4. Discussion This work is one of the first efforts to evaluate the possible future consequences of two main drivers of current global change, habitat destruction and climate change, on the distribution of endemic reptiles in Mexico. In the case of S. cyanostictus and C. antiquus, their limited distribution in small areas of rocky hills, in addition to their low vagility, reduces the likelihood of migration to sites where these saxicolous conditions can be maintained (Gadsden, Unpublished results). The low vegetative diversity and cover in these rocky ecosystems probably makes them particularly vulnerable to the multiple alterations to which they are being subjected.

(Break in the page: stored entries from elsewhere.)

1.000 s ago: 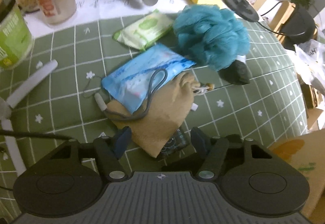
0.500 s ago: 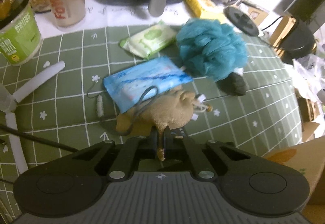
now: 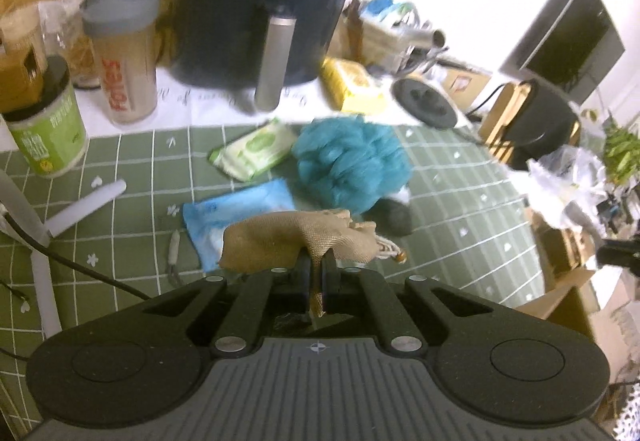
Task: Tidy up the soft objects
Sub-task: 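Grasp the tan burlap pouch with the left gripper and lift it, then lower the burlap pouch into the box and open the left gripper while the right carries the strap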
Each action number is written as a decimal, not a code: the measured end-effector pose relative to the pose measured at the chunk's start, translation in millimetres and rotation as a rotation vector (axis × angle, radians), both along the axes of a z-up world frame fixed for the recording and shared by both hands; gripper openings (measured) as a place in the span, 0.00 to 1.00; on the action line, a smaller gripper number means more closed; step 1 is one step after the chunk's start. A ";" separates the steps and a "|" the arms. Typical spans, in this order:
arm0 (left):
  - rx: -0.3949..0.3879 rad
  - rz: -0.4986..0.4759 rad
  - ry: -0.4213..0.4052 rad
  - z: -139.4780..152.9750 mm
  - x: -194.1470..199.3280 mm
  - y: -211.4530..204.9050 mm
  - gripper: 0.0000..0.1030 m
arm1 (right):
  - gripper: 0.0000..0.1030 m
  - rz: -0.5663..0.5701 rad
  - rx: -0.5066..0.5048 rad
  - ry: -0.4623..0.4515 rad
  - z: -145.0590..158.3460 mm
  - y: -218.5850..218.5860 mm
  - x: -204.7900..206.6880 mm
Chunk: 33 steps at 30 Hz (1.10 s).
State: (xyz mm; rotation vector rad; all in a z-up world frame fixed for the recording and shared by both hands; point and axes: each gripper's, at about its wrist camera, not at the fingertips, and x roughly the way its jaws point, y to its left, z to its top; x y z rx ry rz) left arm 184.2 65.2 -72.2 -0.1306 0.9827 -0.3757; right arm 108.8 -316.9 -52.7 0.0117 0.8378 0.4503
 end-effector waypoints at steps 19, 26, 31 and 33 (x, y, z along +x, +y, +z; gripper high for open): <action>-0.061 -0.028 -0.123 74.3 -70.9 -16.2 0.05 | 0.15 0.088 0.058 -0.031 19.7 11.7 -23.6; -0.080 -0.049 -0.124 84.1 -103.5 -22.0 0.05 | 0.15 0.123 0.076 -0.041 23.1 15.8 -37.4; -0.095 -0.056 -0.115 88.1 -123.5 -25.2 0.05 | 0.15 0.135 0.096 -0.041 23.8 16.1 -46.8; -0.100 -0.070 -0.114 89.0 -132.4 -27.6 0.05 | 0.15 0.145 0.102 -0.041 24.0 16.3 -51.3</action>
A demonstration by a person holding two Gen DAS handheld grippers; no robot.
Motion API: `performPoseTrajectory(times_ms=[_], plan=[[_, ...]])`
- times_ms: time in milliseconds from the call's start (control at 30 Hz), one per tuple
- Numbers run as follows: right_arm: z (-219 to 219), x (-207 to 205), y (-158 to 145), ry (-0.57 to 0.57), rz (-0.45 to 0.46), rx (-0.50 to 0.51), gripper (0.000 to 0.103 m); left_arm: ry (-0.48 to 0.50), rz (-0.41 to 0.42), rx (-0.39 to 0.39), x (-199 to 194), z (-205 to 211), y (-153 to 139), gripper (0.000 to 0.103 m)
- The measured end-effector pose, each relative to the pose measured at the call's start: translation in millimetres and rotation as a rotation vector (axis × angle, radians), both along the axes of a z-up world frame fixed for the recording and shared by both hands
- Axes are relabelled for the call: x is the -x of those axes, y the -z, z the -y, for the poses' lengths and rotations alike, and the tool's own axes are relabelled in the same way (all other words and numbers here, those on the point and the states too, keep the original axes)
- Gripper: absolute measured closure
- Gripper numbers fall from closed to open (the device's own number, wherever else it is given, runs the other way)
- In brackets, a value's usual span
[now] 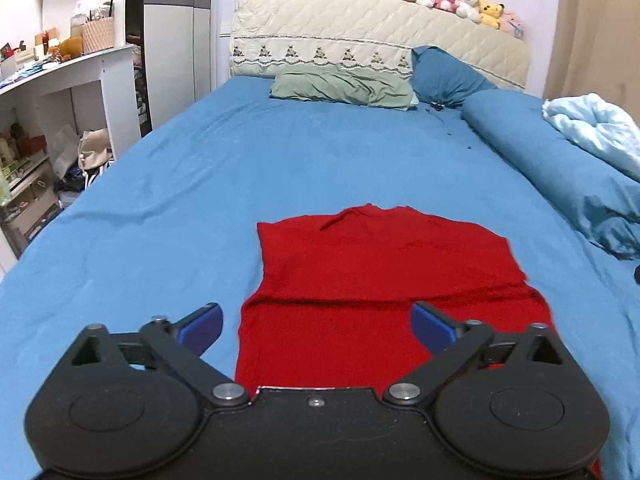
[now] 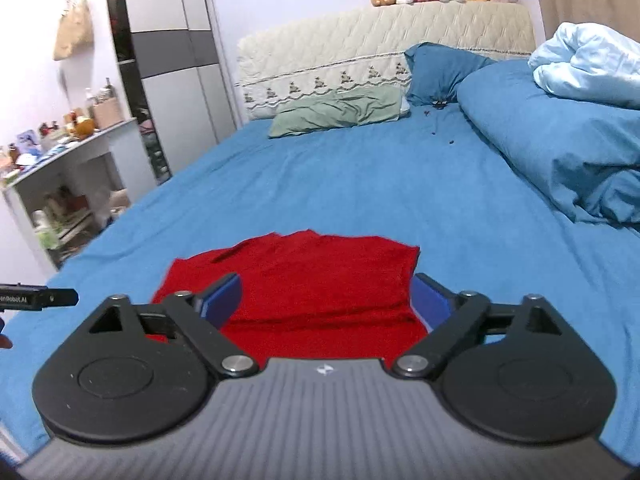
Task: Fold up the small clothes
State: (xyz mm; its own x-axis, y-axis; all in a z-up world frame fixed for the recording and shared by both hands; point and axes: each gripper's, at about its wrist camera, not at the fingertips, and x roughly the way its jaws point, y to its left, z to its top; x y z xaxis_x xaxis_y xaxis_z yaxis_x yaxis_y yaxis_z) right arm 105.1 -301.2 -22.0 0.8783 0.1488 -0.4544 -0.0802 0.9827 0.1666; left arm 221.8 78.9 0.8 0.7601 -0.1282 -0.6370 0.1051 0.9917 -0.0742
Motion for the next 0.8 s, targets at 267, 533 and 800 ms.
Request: performPoseTrajectory(times_ms=[267,533,800], plan=[[7,88,1,-0.001,-0.110,-0.044,0.000,0.000,-0.108,-0.027,66,-10,6,0.000],[5,136,58,0.022,-0.300,0.017,0.000,-0.035,-0.266,-0.031,106,-36,75,0.000],[-4,159,110,0.060,-0.407,0.061,0.000,-0.036,-0.269,0.009,126,-49,122,0.004]])
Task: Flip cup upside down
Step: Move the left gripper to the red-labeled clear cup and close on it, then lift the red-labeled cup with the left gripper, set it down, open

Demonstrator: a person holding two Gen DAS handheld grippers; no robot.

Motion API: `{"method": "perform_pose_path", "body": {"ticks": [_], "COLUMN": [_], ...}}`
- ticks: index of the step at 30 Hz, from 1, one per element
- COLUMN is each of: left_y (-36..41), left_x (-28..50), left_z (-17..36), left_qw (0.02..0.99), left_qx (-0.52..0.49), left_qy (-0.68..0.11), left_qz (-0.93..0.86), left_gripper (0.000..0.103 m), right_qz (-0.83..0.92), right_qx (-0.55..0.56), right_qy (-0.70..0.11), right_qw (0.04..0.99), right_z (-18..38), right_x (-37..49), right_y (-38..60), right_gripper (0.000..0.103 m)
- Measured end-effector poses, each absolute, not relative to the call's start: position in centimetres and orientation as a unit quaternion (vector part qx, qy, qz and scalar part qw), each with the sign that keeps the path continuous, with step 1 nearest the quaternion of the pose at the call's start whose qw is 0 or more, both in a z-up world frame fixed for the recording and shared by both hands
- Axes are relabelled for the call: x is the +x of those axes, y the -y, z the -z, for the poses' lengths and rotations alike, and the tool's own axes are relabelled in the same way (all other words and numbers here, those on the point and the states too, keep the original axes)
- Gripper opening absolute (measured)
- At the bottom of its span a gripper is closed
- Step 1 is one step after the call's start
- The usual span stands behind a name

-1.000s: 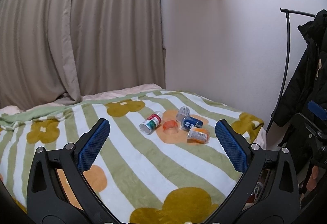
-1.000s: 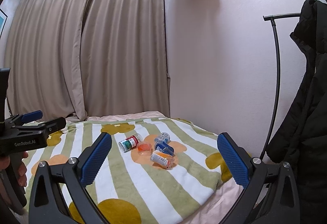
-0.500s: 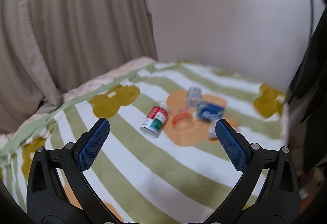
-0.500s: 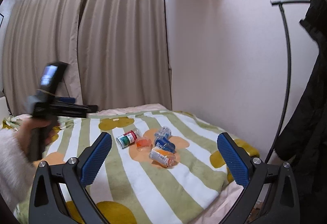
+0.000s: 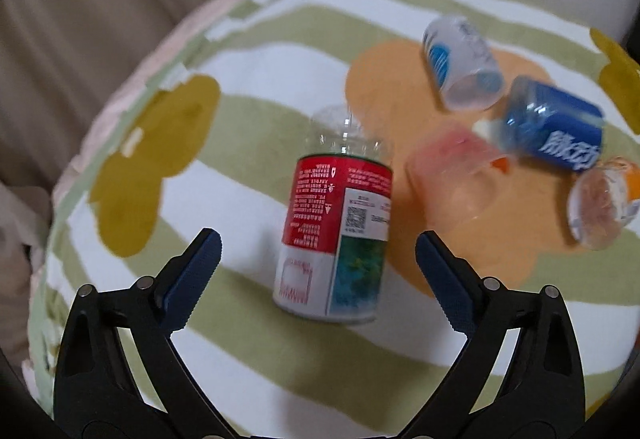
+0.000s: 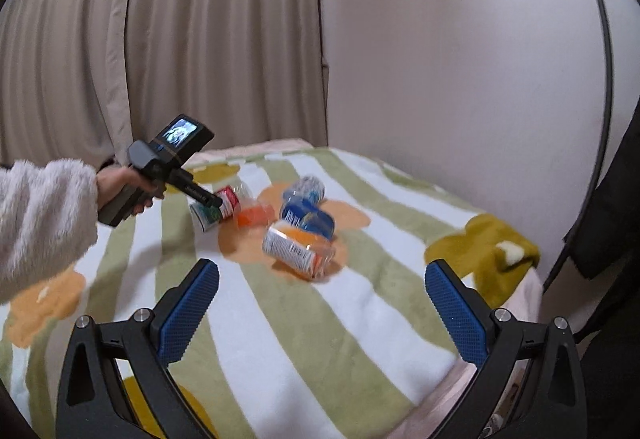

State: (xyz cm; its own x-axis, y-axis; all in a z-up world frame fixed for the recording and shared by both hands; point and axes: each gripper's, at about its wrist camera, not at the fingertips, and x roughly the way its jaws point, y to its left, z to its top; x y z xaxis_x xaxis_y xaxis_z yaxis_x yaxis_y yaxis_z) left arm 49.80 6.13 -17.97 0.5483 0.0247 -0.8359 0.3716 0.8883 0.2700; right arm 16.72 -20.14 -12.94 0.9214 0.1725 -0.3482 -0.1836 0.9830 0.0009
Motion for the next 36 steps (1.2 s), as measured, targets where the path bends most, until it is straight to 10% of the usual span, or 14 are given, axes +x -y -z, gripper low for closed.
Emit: {"method": "perform_pose_path", "body": {"ticks": [4,8,36], "left_y": [-5.8,-5.2,0.5], "left_x": [51.4,52.6,25.9], "left_z": [19.7,21.4,6.7], "left_qw": [0.841,0.822,0.863], "left_qx": [0.216,0.222,0.148], "left_qy": [-0.484,-0.512,-0.467], "left_qz": [0.11,0.116,0.123], "left_gripper": [0.089,0.058,0.057], "right_qz": [-0.099,-0.108,-0.157], "right_qx": [-0.017,-0.016,0.038], "right_qy": [-0.189,-0.196,-0.133], "right_qw": [0.977,0.975,0.978], "right_z": [14.5,15.3,5.4], "right_x": [18.0,18.6,8.2], "right_y": [19.6,19.1,21.4], "right_gripper": [0.103,0.103,0.103]}}
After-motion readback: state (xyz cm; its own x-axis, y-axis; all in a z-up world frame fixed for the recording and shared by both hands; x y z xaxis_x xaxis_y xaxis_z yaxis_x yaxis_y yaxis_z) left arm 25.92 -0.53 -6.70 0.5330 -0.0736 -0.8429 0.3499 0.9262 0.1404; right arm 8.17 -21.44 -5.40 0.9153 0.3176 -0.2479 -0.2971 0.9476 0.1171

Alteration of the habitat of S. cyanostictus and C. antiquus by urbanization, agricultural use, and cattle ranching is severe. The spatial analysis used in our study found that the major portion of suitable habitat for these species is located in the middle of “La Comarca Lagunera” area, one of the most important textile, agricultural, and industrial regions in northern Mexico, bordered by large human settlements, such as Torreón, Gómez Palacio and Lerdo. In addition to the high human density in the area, roads also contribute to the problem. Highways and roads are major contributors to habitat fragmentation because they divide continuous landscapes into smaller patches and convert interior habitat into edge habitat (Noss and Cooperrider, 1994).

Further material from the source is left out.